I am trying to integrate Apache NiFi with Kafka - consuming data from Kafka using Apache NiFi. Below are few questions that comes to my mind before proceeding with this.
Q-1) The use case that we have is - read data from Kafka real time, parse the data, do some basic validations on the data and later push the data to HBase. I know
Apache NiFi is the right candidate for doing this kind of processing, but how easy it is to build the workflow if the JSON that we are processing is a complex one ? We were
initially thinking of doing the same using Java Code, but later realised this can be done with minimum effort in NiFi. Please note, 80% of data that we are processing from
Kafka would be simple JSONs, but 20% would be complex ones(invovles arrays)
Q-2) The trickiest part while writing Kafka consumer is handling the offset properly. How Apache NiFi will handle offsets while consuming from Kafka topics ? How offsets
would be properly committed in case rebalancing is triggered while processing ? The frameworks like Spring-Kafka provide options to commit the offsets (to some extent) in case
rebalance is triggered in the middle of processing. How NiFi handles this ?

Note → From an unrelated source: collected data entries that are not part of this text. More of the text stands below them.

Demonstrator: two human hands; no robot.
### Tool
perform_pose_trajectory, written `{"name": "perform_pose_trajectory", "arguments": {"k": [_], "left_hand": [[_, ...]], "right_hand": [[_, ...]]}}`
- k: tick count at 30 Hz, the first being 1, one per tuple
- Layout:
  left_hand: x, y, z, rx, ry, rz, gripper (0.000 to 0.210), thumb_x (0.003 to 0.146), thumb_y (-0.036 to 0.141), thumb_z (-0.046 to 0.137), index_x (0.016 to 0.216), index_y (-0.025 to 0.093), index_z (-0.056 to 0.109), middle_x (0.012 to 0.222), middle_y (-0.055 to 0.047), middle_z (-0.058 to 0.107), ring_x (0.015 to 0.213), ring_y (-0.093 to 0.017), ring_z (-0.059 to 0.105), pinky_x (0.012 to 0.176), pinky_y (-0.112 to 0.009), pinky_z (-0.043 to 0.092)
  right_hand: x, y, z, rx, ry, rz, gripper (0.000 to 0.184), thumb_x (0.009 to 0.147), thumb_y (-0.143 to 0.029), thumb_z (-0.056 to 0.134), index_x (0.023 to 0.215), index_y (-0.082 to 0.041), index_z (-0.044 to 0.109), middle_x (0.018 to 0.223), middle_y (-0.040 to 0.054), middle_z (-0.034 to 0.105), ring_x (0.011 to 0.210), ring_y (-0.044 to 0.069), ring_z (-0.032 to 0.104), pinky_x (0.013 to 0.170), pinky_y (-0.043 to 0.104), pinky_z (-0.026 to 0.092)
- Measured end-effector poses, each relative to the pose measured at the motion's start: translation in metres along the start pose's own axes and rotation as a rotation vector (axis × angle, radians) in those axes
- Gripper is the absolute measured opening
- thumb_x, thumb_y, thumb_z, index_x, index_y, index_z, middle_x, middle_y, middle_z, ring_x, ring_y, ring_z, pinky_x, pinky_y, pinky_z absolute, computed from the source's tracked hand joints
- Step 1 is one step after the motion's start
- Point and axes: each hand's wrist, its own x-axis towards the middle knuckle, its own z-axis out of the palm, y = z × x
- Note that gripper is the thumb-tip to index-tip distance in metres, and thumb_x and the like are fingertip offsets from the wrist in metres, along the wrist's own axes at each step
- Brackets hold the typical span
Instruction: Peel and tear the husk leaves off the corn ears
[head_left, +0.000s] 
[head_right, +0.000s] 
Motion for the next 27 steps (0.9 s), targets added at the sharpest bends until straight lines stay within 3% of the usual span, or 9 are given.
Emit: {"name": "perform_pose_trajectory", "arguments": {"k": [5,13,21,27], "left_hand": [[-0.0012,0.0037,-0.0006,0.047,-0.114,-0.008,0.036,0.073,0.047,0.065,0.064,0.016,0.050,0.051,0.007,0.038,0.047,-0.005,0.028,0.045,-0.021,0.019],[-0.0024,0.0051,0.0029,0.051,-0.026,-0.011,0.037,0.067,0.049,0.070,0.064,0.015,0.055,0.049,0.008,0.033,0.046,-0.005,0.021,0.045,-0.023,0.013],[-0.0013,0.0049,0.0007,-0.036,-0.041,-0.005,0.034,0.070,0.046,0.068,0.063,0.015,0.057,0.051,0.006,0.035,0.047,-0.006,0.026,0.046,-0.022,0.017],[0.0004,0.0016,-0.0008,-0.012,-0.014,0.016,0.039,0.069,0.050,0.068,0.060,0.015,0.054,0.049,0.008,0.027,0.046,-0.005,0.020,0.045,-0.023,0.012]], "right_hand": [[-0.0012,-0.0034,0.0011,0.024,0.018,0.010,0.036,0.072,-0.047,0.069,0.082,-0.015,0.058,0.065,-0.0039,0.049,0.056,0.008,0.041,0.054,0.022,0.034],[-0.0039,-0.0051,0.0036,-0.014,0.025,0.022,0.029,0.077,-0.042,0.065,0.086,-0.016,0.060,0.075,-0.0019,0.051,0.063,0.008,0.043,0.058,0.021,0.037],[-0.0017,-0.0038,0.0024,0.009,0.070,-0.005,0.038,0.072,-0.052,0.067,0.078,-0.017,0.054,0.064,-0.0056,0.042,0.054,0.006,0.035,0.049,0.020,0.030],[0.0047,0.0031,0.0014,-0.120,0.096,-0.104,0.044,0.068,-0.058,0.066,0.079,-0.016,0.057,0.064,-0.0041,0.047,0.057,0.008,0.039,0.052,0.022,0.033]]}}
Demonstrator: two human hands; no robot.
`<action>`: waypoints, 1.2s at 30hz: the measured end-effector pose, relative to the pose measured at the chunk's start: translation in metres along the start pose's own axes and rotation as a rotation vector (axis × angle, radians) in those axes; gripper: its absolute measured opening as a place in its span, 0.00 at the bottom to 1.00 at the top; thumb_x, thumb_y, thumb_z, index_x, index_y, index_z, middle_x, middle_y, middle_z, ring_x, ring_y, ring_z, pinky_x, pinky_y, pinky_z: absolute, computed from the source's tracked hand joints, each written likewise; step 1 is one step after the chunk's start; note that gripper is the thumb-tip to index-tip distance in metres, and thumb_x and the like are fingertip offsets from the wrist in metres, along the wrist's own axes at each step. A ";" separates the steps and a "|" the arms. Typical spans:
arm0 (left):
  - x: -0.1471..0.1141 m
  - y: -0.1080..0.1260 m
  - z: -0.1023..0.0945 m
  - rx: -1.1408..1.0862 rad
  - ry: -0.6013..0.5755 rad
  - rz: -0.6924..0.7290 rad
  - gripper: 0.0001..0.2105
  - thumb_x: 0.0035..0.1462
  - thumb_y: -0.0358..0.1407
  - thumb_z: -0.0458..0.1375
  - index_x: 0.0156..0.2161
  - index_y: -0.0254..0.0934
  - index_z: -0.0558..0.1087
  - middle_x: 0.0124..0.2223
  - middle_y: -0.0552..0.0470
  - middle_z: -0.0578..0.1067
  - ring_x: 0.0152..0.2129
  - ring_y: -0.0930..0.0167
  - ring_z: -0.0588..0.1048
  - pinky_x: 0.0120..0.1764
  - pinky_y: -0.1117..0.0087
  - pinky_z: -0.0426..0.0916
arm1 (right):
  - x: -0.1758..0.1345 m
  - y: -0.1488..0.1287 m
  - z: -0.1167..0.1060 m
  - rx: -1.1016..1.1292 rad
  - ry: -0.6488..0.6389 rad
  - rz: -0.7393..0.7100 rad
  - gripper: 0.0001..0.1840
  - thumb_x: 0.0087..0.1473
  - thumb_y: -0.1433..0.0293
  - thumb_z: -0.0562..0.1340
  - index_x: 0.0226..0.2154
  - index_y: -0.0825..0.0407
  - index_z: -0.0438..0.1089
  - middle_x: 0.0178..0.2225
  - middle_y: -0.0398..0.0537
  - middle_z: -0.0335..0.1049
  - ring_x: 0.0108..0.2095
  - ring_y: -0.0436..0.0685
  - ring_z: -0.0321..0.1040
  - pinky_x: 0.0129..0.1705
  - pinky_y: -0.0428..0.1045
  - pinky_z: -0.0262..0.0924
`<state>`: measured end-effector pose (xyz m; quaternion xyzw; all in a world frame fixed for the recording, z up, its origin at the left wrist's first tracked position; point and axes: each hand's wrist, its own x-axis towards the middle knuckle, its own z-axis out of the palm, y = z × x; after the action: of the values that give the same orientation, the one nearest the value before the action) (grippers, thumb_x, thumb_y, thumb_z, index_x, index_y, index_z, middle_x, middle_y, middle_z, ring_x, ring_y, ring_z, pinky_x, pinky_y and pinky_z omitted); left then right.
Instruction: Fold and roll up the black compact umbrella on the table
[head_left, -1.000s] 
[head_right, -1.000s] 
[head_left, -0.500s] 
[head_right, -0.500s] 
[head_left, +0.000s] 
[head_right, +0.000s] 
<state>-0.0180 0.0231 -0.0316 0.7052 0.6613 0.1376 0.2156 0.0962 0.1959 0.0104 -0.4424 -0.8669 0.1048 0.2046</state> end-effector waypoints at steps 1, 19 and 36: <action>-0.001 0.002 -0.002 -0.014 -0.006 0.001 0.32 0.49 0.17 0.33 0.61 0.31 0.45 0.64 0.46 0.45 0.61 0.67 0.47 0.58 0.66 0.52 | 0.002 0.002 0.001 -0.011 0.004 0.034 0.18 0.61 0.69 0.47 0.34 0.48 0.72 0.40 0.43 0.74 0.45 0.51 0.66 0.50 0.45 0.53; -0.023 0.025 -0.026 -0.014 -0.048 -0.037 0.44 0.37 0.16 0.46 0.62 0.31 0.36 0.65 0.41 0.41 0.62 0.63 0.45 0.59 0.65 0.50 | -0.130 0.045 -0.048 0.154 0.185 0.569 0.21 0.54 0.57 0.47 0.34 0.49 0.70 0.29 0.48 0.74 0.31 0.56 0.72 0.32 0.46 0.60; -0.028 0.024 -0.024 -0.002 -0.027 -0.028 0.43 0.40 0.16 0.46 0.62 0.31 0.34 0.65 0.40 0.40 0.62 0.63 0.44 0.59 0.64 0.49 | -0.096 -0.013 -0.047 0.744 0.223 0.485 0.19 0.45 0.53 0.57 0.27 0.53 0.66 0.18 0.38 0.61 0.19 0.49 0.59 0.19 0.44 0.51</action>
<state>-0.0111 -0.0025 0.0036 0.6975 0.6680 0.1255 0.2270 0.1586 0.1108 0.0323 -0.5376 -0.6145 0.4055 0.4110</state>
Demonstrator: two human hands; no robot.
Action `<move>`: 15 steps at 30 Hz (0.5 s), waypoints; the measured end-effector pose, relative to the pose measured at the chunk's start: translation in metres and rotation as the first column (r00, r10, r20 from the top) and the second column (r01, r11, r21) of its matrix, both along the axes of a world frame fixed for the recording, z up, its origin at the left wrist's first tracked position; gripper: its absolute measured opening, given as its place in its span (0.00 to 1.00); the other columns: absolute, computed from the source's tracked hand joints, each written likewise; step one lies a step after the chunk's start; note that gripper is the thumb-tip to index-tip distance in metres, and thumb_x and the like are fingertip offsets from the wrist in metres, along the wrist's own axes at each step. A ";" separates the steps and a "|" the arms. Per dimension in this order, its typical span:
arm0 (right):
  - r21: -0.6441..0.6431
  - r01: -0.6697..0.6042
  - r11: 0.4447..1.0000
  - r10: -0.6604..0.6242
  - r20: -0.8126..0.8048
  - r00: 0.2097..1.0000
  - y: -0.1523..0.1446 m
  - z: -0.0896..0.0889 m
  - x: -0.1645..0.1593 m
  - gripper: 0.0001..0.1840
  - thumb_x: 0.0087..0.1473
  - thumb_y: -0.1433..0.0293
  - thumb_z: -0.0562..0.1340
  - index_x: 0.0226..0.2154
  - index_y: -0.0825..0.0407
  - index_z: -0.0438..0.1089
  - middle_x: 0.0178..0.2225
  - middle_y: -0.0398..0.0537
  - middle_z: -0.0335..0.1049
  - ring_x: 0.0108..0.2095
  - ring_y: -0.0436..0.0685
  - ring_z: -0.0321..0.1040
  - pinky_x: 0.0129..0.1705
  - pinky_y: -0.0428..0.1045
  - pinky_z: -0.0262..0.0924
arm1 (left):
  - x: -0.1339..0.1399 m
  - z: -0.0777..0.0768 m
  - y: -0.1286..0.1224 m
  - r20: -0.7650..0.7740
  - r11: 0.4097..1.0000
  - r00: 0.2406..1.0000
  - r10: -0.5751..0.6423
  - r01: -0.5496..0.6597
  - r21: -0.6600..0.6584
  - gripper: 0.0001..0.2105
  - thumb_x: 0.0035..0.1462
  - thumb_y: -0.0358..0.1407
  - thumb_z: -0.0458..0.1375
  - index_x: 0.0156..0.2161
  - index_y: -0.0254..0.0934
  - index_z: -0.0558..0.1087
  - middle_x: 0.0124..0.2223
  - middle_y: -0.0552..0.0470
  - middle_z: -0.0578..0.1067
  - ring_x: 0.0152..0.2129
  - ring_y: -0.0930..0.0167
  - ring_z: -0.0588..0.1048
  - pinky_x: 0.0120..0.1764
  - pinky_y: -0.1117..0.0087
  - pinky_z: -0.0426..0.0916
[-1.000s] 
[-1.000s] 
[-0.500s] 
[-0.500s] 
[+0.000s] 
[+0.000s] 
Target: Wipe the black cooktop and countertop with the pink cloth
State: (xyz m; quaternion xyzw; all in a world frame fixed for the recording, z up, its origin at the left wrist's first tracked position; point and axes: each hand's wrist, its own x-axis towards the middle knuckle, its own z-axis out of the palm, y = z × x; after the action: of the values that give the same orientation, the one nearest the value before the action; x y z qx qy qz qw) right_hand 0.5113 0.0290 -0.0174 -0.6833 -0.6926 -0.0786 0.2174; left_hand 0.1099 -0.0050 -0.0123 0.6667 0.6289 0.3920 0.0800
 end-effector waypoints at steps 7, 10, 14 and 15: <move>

I have deployed a number of pipeline in 3 node NiFi cluster in production, out of which one is similar to your use case.
Q-1) It's very simple and easy to build a pipeline for your use-case. Since you didn't mention the types of tasks involved in processing a json, I'm assuming generic tasks. Generic task involving JSONs can be schema validation which can be achieved using ValidateRecord Processor, transformation using JoltTransformRecord Processor, extraction of attribute values using EvaluateJsonPath, conversion of json to some other format say avro using ConvertJSONToAvro processors etc.
Nifi gives you flexibility to scale each stage/processor in the pipelines independently. For example, if transformation using JoltTransformRecord is time consuming, you can scale it to run N concurrent tasks in each node by configuring Concurrent Tasks under Scheduling tab.
Q-2) As far as ConsumeKafka_2_0 processor is concerned, the offset management is handled by committing the NiFi processor session first and then the Kafka offsets which means we have an at-least once guarantee by default.
When Kafka trigger rebalancing of consumers for a given partition, processor quickly commits(processor session and Kafka offset) whatever it has got and will return the consumer to the pool for reuse.
ConsumeKafka_2_0 handles committing offset when members of the consumer group change or the subscription of the members changes. This can occur when processes die, new process instances are added or old instances come back to life after failure. Also taken care for cases where the number of partitions of subscribed topic is administratively adjusted.